PROBLEM TO SOLVE:
Your answer is a copy of every line in the records where "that" appears.

GIVEN RECORDS:
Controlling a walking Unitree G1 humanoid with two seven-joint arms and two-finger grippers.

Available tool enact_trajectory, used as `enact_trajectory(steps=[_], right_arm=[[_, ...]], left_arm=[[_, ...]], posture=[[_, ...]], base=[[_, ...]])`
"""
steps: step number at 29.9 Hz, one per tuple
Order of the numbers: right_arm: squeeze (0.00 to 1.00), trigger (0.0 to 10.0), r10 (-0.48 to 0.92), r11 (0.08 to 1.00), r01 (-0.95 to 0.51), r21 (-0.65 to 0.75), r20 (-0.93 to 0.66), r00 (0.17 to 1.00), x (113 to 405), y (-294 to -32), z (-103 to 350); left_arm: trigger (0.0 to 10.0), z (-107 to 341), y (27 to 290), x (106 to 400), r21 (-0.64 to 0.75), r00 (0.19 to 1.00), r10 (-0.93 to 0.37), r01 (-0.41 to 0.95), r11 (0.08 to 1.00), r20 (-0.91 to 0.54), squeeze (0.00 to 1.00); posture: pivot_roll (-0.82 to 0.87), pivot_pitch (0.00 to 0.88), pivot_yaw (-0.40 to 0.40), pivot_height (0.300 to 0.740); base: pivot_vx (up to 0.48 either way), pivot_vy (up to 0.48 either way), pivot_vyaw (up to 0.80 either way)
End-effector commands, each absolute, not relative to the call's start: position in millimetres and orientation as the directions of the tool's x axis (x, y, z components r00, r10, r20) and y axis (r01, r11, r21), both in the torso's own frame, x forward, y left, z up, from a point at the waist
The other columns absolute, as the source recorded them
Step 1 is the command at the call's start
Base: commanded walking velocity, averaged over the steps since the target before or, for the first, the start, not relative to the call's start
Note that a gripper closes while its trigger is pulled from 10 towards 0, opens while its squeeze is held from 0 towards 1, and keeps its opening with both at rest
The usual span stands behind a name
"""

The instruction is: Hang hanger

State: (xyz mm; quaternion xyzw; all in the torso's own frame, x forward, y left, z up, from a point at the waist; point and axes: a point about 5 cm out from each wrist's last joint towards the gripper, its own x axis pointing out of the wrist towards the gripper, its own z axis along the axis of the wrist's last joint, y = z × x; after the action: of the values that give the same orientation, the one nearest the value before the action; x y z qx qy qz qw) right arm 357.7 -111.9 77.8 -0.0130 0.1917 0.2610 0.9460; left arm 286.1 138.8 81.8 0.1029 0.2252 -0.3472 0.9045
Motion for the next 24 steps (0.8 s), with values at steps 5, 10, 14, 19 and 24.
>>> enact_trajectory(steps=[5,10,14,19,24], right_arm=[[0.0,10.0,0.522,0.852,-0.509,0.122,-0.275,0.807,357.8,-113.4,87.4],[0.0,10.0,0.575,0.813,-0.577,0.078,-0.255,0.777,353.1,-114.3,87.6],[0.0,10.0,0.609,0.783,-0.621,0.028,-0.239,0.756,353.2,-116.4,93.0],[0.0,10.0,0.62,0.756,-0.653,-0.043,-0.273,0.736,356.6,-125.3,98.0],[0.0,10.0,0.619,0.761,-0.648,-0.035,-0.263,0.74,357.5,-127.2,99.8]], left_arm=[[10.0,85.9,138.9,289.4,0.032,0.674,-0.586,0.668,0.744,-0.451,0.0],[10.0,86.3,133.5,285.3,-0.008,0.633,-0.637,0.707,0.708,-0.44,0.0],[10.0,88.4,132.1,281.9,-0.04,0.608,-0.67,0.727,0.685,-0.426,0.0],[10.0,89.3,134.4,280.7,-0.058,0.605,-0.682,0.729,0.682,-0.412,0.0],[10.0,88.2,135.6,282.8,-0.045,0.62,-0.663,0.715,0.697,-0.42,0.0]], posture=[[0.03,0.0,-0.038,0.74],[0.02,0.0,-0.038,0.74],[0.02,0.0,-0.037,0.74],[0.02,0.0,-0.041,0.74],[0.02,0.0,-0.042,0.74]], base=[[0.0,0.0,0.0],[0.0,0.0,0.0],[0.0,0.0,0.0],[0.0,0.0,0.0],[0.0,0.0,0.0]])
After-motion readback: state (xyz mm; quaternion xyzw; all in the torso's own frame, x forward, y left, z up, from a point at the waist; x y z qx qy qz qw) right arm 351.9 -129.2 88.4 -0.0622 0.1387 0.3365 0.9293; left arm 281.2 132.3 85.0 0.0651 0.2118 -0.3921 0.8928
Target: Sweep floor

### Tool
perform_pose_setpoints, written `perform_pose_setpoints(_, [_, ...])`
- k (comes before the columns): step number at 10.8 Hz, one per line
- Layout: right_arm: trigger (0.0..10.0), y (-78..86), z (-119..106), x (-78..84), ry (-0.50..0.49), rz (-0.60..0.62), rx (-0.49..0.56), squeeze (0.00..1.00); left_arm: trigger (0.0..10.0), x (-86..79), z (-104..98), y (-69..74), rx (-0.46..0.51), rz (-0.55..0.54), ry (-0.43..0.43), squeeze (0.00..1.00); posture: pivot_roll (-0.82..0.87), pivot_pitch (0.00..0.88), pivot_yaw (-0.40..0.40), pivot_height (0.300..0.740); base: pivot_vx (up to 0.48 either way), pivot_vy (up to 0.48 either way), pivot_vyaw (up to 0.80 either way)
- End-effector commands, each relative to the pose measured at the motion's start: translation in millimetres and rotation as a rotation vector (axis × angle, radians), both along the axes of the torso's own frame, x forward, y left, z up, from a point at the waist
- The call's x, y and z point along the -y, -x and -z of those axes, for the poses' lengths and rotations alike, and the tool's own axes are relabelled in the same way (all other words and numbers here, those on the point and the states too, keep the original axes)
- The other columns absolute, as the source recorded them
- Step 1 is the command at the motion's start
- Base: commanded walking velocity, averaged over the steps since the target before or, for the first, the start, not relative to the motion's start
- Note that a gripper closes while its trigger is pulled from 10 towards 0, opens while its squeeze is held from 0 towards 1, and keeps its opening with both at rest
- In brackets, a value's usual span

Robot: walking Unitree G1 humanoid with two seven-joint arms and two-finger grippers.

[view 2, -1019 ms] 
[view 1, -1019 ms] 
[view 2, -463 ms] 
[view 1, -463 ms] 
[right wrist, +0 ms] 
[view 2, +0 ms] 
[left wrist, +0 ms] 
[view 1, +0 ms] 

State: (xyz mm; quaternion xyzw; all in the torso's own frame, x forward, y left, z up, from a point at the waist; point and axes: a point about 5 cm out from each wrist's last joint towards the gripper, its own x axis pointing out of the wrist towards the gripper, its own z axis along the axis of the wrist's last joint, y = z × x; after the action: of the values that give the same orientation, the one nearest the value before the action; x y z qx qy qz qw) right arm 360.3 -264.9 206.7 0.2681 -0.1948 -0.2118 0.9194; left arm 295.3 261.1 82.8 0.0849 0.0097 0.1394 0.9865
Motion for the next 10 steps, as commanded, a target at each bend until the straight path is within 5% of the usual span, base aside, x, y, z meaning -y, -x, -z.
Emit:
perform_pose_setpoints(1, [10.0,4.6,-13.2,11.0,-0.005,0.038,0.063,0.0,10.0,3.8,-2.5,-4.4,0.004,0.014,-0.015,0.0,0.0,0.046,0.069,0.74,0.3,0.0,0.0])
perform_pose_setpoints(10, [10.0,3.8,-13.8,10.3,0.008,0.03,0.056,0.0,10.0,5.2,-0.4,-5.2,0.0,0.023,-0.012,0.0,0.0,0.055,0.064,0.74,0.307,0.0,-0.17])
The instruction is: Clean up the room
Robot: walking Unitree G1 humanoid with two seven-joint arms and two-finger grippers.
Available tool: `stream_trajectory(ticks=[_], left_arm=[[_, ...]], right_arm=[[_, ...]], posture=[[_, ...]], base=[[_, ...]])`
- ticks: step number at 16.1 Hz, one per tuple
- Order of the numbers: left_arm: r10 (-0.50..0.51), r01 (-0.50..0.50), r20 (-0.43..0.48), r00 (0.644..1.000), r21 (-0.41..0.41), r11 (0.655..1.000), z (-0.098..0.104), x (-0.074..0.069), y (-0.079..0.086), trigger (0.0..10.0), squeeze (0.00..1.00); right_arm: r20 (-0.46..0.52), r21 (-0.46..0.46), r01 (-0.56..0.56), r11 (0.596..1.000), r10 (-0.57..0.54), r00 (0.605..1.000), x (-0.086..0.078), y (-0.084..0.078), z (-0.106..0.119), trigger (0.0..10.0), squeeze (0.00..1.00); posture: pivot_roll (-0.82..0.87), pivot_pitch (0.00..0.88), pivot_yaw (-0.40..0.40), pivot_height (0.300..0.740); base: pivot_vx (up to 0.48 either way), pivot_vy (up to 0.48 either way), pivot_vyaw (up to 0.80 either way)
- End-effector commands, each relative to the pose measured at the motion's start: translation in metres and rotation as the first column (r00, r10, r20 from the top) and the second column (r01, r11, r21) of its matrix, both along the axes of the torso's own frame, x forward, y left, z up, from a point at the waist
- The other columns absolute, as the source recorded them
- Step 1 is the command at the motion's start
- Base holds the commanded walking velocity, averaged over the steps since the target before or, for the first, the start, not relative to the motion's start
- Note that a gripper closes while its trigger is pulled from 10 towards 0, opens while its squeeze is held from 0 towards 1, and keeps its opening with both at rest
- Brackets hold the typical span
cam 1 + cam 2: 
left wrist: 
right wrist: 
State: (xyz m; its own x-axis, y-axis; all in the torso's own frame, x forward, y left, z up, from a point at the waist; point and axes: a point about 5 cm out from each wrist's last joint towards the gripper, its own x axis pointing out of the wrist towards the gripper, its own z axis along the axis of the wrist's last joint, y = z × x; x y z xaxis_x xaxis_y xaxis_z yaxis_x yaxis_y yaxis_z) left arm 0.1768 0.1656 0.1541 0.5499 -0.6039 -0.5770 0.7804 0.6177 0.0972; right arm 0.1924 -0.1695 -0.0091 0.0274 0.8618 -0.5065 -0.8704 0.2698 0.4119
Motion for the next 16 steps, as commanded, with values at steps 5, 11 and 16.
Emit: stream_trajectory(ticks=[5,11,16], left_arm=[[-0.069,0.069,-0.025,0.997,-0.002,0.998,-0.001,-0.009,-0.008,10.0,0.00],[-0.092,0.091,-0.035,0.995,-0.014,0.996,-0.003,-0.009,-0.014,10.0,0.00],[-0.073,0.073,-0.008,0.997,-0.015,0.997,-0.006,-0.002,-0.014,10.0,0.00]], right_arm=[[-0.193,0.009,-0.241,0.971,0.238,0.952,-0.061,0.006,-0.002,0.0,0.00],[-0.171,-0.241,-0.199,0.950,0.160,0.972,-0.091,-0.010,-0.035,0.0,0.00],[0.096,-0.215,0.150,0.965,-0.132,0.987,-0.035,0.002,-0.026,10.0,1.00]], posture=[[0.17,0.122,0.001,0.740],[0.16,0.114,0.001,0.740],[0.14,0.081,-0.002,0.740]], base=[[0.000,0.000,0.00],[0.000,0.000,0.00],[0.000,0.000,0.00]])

ANSWER TO THE EXERCISE:
Note that a gripper closes while its trigger is pulled from 10 towards 0, opens while its squeeze is held from 0 towards 1, and keeps its opening with both at rest
State: (xyz mm; quaternion xyzw; all in the torso's own frame, x forward, y left, z up, from a point at the waist; point and axes: a point about 5 cm out from each wrist's last joint towards the gripper, its own x axis pointing out of the wrist towards the gripper, its own z axis along the axis of the wrist's last joint, y = z × x; after the action: of the values that give the same orientation, the one nearest the value before the action; x y z qx qy qz qw) right arm 357.7 -111.9 77.8 -0.0130 0.1917 0.2610 0.9460; left arm 286.1 138.8 81.8 0.1029 0.2252 -0.3472 0.9045
- Note that a gripper closes while its trigger is pulled from 10 towards 0, opens while its squeeze is held from 0 towards 1, and keeps its opening with both at rest
State: (xyz mm; quaternion xyzw; all in the torso's own frame, x forward, y left, z up, from a point at the waist; point and axes: a point about 5 cm out from each wrist's last joint towards the gripper, its own x axis pointing out of the wrist towards the gripper, its own z axis along the axis of the wrist's last joint, y = z × x; after the action: of the values that give the same orientation, the one nearest the value before the action; x y z qx qy qz qw) right arm 360.3 -264.9 206.7 0.2681 -0.1948 -0.2118 0.9194; left arm 295.3 261.1 82.8 0.0849 0.0097 0.1394 0.9865
- Note that a gripper closes while its trigger is pulled from 10 towards 0, opens while its squeeze is held from 0 towards 1, and keeps its opening with both at rest

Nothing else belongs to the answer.